Reine-Marie musterte sein Gesicht. Er wirkte erleichtert statt besorgt.
In der Wohnung von Annie und Jean-Guy in Le Plateau in Montréal flackerte das Licht.
Sie verstummten und blickten zur Deckenlampe.
Sie flackerte. Flackerte.
Dann brannte sie ruhig weiter.
Annie und Jean-Guy wechselten einen Blick und hoben die Augenbrauen, dann nahmen sie ihr Gespräch wieder auf. Jean-Guy berichtete ihr von seinem morgendlichen Treffen mit den internen Ermittlern.
»Solltest du irgendwas unterschreiben?«, fragte Annie.
»Woher weißt du das?«
»Also war es so?«
Er nickte.
»Hast du?«
»Nein.«
»Gut.«
Erneut sah er die Papiere vor sich, die sie ihm über den Tisch zuschoben, und ihre erwartungsvollen Gesichter.

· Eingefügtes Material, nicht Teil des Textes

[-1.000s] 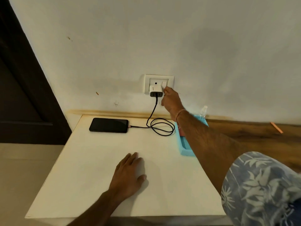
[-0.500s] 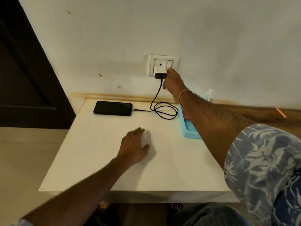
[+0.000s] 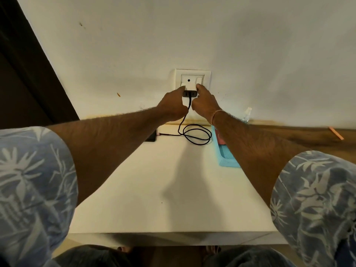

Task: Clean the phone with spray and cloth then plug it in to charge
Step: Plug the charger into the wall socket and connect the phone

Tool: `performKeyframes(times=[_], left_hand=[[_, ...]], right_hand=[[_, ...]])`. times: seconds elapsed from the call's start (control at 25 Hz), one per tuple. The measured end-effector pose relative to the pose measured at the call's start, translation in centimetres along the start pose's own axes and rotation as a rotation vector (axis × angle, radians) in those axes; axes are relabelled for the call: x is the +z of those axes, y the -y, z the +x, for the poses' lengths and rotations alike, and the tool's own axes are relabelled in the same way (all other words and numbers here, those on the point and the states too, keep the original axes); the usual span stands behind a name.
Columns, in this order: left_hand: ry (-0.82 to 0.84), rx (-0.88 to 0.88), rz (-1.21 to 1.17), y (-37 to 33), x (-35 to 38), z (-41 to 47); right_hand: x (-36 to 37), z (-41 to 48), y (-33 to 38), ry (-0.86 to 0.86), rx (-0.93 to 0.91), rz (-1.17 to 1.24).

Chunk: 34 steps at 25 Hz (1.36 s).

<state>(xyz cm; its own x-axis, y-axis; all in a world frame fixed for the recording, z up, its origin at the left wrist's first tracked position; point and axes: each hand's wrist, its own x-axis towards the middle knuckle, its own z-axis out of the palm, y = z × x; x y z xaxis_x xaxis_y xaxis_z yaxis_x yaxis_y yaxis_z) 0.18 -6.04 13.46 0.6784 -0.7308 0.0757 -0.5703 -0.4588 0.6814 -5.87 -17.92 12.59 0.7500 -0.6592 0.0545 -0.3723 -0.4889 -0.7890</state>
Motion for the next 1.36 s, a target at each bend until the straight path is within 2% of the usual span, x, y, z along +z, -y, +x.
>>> performKeyframes(times=[0.36, 0.76, 1.36], left_hand=[[0.008, -0.030, -0.024, -0.02, 0.64, 0.37], [0.014, -0.024, -0.079, 0.00, 0.81, 0.12], [0.021, -0.032, -0.123, -0.01, 0.42, -0.38]], right_hand=[[0.15, 0.07, 0.09, -0.019, -0.011, -0.020], [0.05, 0.26, -0.28, 0.030, 0.065, 0.082], [-0.59, -0.68, 0.67, 0.055, 0.015, 0.070]])
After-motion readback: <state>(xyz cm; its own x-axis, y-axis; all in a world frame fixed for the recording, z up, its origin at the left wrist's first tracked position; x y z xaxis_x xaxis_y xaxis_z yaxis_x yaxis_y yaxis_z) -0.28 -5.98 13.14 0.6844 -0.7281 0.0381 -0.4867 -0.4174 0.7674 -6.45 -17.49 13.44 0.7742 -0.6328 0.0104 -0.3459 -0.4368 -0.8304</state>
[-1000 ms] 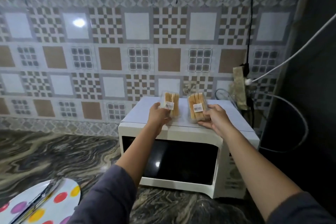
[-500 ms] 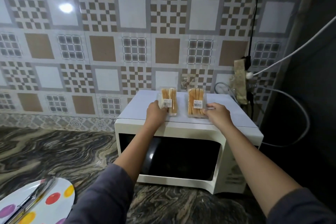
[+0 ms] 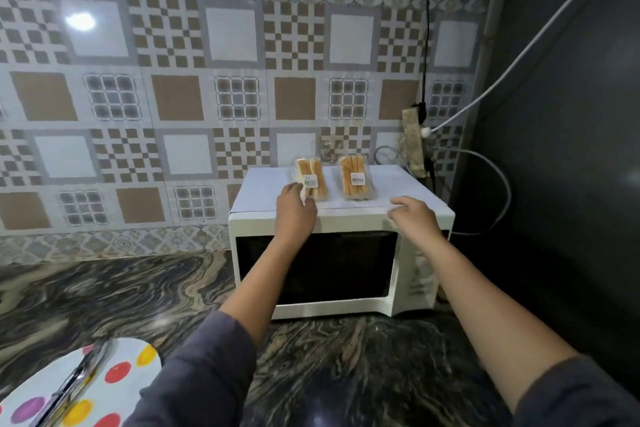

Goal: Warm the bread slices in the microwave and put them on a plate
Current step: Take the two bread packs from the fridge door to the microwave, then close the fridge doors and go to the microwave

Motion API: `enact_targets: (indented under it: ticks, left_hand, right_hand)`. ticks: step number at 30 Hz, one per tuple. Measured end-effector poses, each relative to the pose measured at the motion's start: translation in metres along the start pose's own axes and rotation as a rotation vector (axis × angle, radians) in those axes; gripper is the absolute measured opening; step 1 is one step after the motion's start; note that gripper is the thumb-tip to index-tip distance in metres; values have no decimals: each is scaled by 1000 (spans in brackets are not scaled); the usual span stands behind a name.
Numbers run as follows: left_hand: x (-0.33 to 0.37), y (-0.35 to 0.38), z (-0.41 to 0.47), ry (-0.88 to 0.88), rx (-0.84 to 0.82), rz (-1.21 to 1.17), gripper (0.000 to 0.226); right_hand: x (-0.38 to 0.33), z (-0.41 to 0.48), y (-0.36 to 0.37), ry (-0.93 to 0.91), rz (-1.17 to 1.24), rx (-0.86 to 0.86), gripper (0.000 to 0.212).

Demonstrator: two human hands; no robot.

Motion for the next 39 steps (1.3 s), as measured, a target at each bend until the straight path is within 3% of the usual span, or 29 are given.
enact_targets:
  ticks: [12,23,30,39]
  left_hand:
    - [139,114,-180,202,-527,-317,36]
    - [358,205,-405,438,-910,-617,27]
    - [510,261,-542,528,-1036,-717,26]
    - [680,350,-652,617,-1089,-729,31]
  right_hand:
    - [150,-222,-163,301,58,382,34]
    - [285,-440,-348,449,145,924,25]
    - [373,-552,-486,544,201,1017,26]
    - [469,-648,-659,605,137,1107,30]
Point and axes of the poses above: each hand's wrist, its own z-axis towards the middle knuckle, its own y-axis out of the palm, x = y × z, the point moved 4 cm from there along z, towards the middle knuckle, and after that the axes turned 15 degrees about y, right-handed, at the moved point
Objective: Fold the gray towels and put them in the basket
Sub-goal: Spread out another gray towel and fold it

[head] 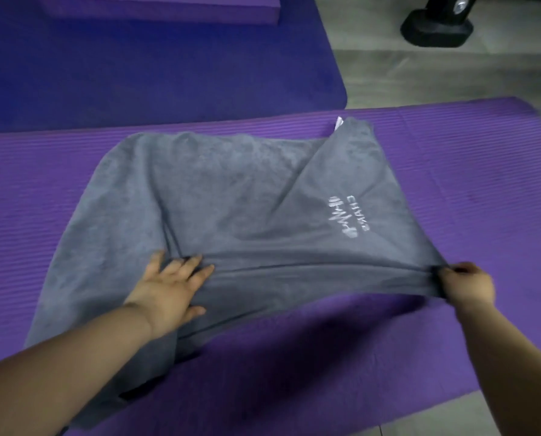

»Du hattest recht. Sie haben etwas vor. Auf deinen Vater könnte mehr zukommen als eine Suspendierung oder sogar eine Entlassung.«
»Zum Beispiel?«
»Kann ich nicht sagen. Sie haben keine Anschuldigungen erhoben, aber sie sind immer wieder auf die Drogen zurückgekommen. Die, die er durchgelassen hat.«
»Das wussten sie doch schon«, sagte Annie. »Er hat es ihnen gleich danach gesagt. In ganz Kanada und bis in die Vereinigten Staaten wurde die Polizei in Alarmbereitschaft versetzt. Die DEA hat das Zeug, das über die Grenze ging, abgefangen, stimmt’s?«
»Mithilfe deines Vaters, ja.«
»Und mit deiner.«
»Ja. Aber es fehlt immer noch eine große Menge. Mehrere Kilo. Hier. Irgendwo in Montréal. Monatelang haben wir danach gesucht. Sämtliche Informanten eingespannt. Nichts. Wenn das Zeug in Umlauf kommt …«
Er hielt inne, unsicher, wie er den Satz beenden sollte.
»Das Zeug ist furchtbar, Annie.«
»Ich weiß.«
Er schüttelte den Kopf. »Nein, das glaubst du nur. Stell dir das Schlimmste vor. Das Allerschlimmste.«
Sie tat es.
»Das wäre das Beste, was passieren könnte«, sagte er.
Annie lächelte, weil sie dachte, er würde sie auf den Arm nehmen. Übertreiben. Doch dann verschwand ihr Lächeln.
So schlimm.
»Sie wissen, dass es einen Shitstorm gibt, sobald es in Umlauf kommt. Sie brauchen also einen Sündenbock.«
»Sie?«
»Die.« Er hob die Hände. »Was weiß ich. Mit diesem politischen Scheiß kenne ich mich nicht aus. Dafür war immer dein Vater zuständig.«
»Ist es denn etwas Politisches?«
»Ich glaube schon. Um die armen Schweine, die das Zeug nehmen, scheint sich jedenfalls keiner groß Sorgen zu machen. Jeder will nur den eigenen Arsch retten.«
»Weiß Dad das?«
»Ich glaube, er vermutet es. Aber er versucht immer noch, das Zeug zurückzubekommen. Was anderes interessiert ihn nicht. Als ich heute Morgen da reinmarschiert bin, dachte ich wirklich, sie würden mir mitteilen, dass sie die Ermittlungen einstellen und deinem Vater seinen Posten zurückgeben.«
»Und jetzt?«, fragte Annie.
»Keine Ahnung«, sagte er und ließ sich schwer zurücksinken. »Ich hab das alles satt, Annie. Ich hab die Schnauze voll.«
»Ich weiß. Es ist zum Kotzen. Ich bin froh, dass du zu Dad hältst.«
Jean-Guy nickte stumm.
Wieder hörte er Marie Janviers beruhigende Stimme. All das geht vorüber, Chief Inspector. Sobald Sie unterschrieben haben. Dann kehrt wieder Normalität ein.
Benedict, Myrna und Armand starrten auf die Seite, die vor ihnen lag.